- [ASSIGNMENT]
Look through the material below, count the lines containing the word "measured", and state only the count.

::: PROVIDED MATERIAL :::

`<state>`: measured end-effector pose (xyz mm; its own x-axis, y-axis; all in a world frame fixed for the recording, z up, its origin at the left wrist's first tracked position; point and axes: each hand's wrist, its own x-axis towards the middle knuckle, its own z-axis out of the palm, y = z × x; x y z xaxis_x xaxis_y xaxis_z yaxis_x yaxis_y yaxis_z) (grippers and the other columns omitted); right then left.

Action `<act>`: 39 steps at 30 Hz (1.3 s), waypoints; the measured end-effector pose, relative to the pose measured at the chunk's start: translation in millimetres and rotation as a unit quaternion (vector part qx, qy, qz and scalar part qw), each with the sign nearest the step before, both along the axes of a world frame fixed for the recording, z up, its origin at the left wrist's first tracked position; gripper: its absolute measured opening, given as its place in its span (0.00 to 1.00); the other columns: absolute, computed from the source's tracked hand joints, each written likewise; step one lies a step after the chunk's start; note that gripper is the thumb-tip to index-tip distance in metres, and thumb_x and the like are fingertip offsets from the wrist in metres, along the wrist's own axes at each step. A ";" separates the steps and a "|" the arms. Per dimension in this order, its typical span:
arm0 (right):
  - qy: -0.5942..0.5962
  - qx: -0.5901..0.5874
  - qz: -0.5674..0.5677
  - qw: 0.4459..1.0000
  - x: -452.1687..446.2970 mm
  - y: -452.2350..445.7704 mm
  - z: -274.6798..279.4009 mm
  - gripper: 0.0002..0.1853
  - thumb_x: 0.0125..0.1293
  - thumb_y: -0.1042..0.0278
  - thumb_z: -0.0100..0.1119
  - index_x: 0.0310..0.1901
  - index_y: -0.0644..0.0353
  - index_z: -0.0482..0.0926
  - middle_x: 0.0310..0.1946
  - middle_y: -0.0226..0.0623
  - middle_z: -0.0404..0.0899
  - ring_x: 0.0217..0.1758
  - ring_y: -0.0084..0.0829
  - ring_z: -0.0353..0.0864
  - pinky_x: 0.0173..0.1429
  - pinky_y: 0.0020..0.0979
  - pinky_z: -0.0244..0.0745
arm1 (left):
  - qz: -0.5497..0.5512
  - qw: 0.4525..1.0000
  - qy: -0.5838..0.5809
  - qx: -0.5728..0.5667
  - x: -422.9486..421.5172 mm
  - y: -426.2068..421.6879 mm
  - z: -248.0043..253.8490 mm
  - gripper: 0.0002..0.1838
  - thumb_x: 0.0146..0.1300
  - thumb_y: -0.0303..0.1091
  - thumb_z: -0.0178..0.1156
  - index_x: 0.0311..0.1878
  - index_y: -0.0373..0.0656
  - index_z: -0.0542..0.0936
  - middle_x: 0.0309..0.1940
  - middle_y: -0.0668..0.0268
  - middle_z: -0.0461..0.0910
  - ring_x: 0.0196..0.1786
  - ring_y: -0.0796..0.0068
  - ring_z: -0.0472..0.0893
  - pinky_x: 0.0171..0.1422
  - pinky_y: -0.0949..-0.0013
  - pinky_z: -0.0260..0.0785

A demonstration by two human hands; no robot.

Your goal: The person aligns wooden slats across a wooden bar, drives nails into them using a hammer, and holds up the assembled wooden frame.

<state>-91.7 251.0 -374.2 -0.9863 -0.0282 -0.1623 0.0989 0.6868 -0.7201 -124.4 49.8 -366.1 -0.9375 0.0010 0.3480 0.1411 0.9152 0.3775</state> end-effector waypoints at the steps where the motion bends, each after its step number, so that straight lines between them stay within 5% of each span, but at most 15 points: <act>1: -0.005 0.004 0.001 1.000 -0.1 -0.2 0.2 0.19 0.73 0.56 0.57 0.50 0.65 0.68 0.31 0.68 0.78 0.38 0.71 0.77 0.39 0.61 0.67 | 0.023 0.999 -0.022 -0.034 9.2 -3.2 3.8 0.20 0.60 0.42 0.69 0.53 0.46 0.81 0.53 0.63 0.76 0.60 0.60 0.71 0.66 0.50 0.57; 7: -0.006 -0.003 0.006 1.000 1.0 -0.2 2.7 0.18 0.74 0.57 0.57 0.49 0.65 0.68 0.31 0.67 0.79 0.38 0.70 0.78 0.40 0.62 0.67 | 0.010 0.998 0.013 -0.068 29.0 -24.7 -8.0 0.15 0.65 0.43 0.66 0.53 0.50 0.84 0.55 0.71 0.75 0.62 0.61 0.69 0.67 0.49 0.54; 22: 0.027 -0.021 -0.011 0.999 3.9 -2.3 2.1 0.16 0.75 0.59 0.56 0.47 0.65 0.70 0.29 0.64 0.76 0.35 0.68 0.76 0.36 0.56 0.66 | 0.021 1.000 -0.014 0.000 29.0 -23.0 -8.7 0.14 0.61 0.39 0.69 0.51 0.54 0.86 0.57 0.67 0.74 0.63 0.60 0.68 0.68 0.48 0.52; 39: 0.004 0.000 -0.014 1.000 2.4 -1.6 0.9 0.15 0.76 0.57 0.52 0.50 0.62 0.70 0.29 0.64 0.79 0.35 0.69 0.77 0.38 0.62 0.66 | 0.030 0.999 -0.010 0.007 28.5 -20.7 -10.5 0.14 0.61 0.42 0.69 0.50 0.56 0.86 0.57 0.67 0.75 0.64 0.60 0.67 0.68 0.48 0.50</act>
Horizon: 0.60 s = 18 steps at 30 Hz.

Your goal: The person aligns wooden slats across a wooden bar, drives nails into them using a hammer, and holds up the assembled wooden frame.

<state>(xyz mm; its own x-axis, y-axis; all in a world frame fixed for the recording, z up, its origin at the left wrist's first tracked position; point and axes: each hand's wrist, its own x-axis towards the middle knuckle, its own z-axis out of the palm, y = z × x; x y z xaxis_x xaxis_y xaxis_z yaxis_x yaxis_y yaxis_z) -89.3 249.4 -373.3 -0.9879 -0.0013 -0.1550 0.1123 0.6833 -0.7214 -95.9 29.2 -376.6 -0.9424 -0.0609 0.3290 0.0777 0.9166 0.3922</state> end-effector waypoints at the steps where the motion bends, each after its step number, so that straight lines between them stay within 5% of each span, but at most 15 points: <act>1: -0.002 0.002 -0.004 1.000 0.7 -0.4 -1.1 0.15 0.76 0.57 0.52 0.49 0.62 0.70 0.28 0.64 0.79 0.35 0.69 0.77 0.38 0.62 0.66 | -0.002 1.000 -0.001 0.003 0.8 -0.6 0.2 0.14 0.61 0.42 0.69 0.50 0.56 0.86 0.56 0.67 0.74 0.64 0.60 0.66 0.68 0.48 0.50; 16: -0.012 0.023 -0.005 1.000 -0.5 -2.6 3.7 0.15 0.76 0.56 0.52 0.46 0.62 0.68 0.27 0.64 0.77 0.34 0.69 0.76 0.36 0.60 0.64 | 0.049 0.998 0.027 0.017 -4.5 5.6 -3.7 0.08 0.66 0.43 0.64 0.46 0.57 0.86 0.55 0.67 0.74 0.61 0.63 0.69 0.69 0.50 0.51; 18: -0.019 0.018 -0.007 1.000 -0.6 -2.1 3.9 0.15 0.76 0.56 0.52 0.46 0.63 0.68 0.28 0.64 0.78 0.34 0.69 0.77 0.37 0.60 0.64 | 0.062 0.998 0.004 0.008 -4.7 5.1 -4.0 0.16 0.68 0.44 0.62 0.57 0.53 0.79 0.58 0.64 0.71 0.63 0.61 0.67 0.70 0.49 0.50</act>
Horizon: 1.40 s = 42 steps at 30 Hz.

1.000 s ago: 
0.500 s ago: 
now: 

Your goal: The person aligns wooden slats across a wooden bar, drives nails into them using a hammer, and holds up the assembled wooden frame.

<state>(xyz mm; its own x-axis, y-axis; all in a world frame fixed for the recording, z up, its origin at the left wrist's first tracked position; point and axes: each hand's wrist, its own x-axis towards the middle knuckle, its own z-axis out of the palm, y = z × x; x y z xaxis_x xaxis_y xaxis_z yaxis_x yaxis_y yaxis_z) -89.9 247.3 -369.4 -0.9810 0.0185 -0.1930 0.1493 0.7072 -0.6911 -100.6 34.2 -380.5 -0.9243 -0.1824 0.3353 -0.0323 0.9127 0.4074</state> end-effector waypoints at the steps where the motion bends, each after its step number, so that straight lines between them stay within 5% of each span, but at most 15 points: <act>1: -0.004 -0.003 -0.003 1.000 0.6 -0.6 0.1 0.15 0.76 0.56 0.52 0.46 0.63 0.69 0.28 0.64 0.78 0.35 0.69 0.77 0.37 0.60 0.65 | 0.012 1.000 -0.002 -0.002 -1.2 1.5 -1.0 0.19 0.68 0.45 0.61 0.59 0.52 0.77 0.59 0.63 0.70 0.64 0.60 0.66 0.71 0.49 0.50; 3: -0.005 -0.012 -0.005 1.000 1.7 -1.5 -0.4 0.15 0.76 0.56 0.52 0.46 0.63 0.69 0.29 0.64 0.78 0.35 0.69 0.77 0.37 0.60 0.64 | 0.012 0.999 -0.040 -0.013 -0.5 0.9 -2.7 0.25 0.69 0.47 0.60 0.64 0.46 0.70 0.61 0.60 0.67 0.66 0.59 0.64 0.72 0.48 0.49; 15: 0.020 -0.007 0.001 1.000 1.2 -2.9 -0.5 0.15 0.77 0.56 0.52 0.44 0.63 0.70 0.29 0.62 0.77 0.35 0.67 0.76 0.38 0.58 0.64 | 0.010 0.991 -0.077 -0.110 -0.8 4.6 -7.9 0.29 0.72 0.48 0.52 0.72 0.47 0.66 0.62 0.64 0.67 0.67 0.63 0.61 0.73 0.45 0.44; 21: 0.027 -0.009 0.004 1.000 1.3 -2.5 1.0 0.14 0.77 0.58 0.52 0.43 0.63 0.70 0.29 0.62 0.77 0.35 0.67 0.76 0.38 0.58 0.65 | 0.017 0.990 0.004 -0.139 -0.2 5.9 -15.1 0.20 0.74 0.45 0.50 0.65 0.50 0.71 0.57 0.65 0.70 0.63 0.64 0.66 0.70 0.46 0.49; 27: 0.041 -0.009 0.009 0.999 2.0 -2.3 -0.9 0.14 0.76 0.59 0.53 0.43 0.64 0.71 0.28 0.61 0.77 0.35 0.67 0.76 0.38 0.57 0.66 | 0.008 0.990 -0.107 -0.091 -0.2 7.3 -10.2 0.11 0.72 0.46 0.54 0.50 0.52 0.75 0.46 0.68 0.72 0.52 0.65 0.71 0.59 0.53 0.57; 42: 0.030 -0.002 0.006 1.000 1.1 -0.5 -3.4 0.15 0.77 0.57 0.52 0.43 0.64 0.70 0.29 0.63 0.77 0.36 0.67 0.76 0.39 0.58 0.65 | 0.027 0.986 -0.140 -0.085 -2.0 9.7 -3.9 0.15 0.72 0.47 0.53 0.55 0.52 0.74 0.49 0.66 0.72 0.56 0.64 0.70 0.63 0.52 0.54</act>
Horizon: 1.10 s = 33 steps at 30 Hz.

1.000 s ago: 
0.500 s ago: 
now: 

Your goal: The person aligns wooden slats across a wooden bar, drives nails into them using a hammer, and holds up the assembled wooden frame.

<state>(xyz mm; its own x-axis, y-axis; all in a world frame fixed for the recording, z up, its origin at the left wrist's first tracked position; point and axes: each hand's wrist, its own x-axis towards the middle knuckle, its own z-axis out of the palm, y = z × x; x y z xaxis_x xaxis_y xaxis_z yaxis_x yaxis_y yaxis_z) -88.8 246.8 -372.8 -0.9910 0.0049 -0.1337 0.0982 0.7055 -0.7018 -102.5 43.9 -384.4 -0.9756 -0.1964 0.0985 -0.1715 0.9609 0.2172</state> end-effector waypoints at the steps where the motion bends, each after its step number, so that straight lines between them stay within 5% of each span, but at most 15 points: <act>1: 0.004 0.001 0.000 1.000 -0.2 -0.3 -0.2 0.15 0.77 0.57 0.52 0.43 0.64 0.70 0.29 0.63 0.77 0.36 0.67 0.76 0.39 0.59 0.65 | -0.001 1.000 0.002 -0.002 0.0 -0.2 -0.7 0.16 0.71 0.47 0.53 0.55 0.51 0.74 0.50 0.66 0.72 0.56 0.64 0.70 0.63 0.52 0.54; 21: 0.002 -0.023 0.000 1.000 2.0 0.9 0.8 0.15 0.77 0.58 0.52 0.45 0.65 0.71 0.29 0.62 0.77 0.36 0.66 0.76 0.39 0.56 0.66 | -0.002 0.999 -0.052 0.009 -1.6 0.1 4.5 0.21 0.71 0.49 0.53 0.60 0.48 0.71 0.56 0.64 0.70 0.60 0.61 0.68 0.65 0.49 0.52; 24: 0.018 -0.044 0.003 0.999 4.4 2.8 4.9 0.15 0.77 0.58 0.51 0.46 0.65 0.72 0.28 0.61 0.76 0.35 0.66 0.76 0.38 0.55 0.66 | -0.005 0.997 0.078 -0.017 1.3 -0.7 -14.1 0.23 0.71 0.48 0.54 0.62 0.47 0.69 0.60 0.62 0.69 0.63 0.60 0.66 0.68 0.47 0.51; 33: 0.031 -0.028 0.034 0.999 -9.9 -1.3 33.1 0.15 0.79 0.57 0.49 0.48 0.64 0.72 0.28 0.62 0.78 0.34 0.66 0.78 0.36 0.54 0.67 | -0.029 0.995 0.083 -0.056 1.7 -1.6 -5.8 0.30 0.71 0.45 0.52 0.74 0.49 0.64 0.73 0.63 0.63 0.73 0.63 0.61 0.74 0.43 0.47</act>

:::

- [ANSWER TO THIS EXERCISE]
2